Re: [RFC PATCH v2 1/2] rust: add synchronous message digest support

From: Benno Lossin <benno.lossin@proton.me>
To: FUJITA Tomonori <fujita.tomonori@gmail.com>
Cc: rust-for-linux@vger.kernel.org, Gary Guo <gary@garyguo.net>
Subject: Re: [RFC PATCH v2 1/2] rust: add synchronous message digest support
Date: Sun, 25 Jun 2023 10:08:29 +0000	[thread overview]
Message-ID: <0a9af5fa-4df2-11da-b3cb-0a6b1d27fdc2@proton.me> (raw)
In-Reply-To: <20230622.111419.241422502377572827.ubuntu@gmail.com>

On 6/22/23 04:14, FUJITA Tomonori wrote:
> Hi, thanks a lot for reviewing!
> 
> On Mon, 19 Jun 2023 11:40:40 +0000
> Benno Lossin <benno.lossin@proton.me> wrote:
> 
>>> diff --git a/rust/kernel/crypto/hash.rs b/rust/kernel/crypto/hash.rs
>>> new file mode 100644
>>> index 000000000000..53f4a311b3b2
>>> --- /dev/null
>>> +++ b/rust/kernel/crypto/hash.rs
>>> @@ -0,0 +1,118 @@
>>> +// SPDX-License-Identifier: GPL-2.0
>>> +
>>> +//! Cryptographic Hash operations.
>>> +//!
>>> +//! C headers: [`include/crypto/hash.h`](../../../../include/crypto/hash.h)
>>> +
>>> +use crate::{
>>> +    error::{code::ENOMEM, from_err_ptr, to_result, Result},
>>> +    str::CStr,
>>> +};
>>> +use alloc::alloc::{alloc, dealloc};
>>> +use core::alloc::Layout;
>>> +
>>> +/// Corresponds to the kernel's `struct crypto_shash`.
>>> +///
>>> +/// # Invariants
>>> +///
>>> +/// The pointer is valid.
>>> +pub struct Shash(*mut bindings::crypto_shash);
>>> +
>>> +impl Drop for Shash {
>>> +    fn drop(&mut self) {
>>> +        // SAFETY: The type invariant guarantees that the pointer is valid.
>>> +        unsafe { bindings::crypto_free_shash(self.0) }
>>> +    }
>>> +}
>>> +
>>> +impl Shash {
>>> +    /// Creates a [`Shash`] object for a message digest handle.
>>> +    pub fn new(name: &CStr, t: u32, mask: u32) -> Result<Shash> {
>>> +        // SAFETY: FFI call.
>>
>> If there are no requirements then say so.
> 
> Understood.

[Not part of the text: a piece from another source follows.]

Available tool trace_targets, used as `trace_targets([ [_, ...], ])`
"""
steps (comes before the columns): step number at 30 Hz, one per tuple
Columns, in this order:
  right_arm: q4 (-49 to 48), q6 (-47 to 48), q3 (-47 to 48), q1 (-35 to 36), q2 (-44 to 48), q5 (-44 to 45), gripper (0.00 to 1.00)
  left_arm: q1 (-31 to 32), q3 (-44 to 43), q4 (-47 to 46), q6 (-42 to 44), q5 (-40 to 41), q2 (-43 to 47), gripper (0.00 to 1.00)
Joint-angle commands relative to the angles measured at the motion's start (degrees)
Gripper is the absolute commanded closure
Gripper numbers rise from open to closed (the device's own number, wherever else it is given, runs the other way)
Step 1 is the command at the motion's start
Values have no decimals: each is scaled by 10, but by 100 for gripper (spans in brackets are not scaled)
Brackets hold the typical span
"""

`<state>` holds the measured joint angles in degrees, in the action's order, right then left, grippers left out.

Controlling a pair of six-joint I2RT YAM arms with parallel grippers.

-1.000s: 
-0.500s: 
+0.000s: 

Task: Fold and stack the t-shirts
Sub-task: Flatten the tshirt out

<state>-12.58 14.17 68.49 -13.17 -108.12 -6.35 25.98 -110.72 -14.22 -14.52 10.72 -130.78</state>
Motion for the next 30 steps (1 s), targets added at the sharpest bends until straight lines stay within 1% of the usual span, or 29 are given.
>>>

Looks like we have variation. Might be better to add the
> standard to Documentation/rust/coding-guidelines.rst or such?
> 
> ubuntu@ip-172-30-47-114:~/git/linux$ grep -r FFI rust/kernel|grep SAFE
> rust/kernel/task.rs:        // SAFETY: Just an FFI call with no additional safety requirements.
> rust/kernel/lib.rs:    // SAFETY: FFI call.
> rust/kernel/sync/arc.rs:            // SAFETY: There are no safety requirements for this FFI call.
> rust/kernel/sync/arc.rs:            // SAFETY: There are no safety requirements for this FFI call.
> rust/kernel/error.rs:        // SAFETY: Just an FFI call, there are no extra safety requirements.
> rust/kernel/error.rs:///     // SAFETY: FFI call.
> rust/kernel/error.rs:    // SAFETY: The FFI function does not deref the pointer.
> rust/kernel/error.rs:        // SAFETY: The FFI function does not deref the pointer.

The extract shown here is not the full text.